# How do you differentiate f(x)= (7 x^2 + 3 x - 6 )/ (x- 1 ) using the quotient rule?

Jan 31, 2016

$f ' \left(x\right) = \frac{7 {x}^{2} - 14 x + 3}{x - 1} ^ 2$

#### Explanation:

The quotient rule states that for a function

$f \left(x\right) = \frac{g \left(x\right)}{h \left(x\right)}$

The derivative of the function is

$f ' \left(x\right) = \frac{h \left(x\right) g ' \left(x\right) - g \left(x\right) h ' \left(x\right)}{h \left(x\right)} ^ 2$

Applying this to the given function, we see that

$f ' \left(x\right) = \frac{\left(x - 1\right) \frac{d}{\mathrm{dx}} \left(7 {x}^{2} + 3 x - 6\right) - \left(7 {x}^{2} + 3 x - 6\right) \frac{d}{\mathrm{dx}} \left(x + 1\right)}{x + 1} ^ 2$

Both of these derivatives can be found through the power rule.

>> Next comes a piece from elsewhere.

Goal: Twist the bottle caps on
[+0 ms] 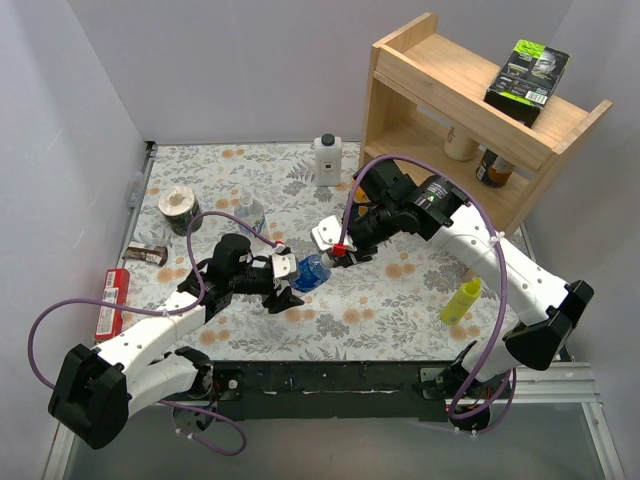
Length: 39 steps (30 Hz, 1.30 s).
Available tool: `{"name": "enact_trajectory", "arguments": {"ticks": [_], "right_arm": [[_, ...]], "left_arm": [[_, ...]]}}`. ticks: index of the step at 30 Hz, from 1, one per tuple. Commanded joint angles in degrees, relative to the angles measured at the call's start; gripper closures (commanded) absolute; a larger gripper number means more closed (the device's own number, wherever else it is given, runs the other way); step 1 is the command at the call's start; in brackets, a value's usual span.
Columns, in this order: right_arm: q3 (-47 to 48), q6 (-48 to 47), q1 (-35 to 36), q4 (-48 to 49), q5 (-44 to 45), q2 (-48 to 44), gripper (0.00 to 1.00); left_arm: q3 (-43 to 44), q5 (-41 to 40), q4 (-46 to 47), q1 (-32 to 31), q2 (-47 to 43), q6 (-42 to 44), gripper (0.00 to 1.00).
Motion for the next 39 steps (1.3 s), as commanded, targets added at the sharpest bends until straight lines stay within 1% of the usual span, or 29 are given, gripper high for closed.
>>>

$f ' \left(x\right) = \frac{\left(x - 1\right) \left(14 x + 3\right) - \left(7 {x}^{2} + 3 x - 6\right) \left(1\right)}{x - 1} ^ 2$

Distribute and simplify.

$f ' \left(x\right) = \frac{14 {x}^{2} - 11 x - 3 - 7 {x}^{2} - 3 x + 6}{x - 1} ^ 2$

$f ' \left(x\right) = \frac{7 {x}^{2} - 14 x + 3}{x - 1} ^ 2$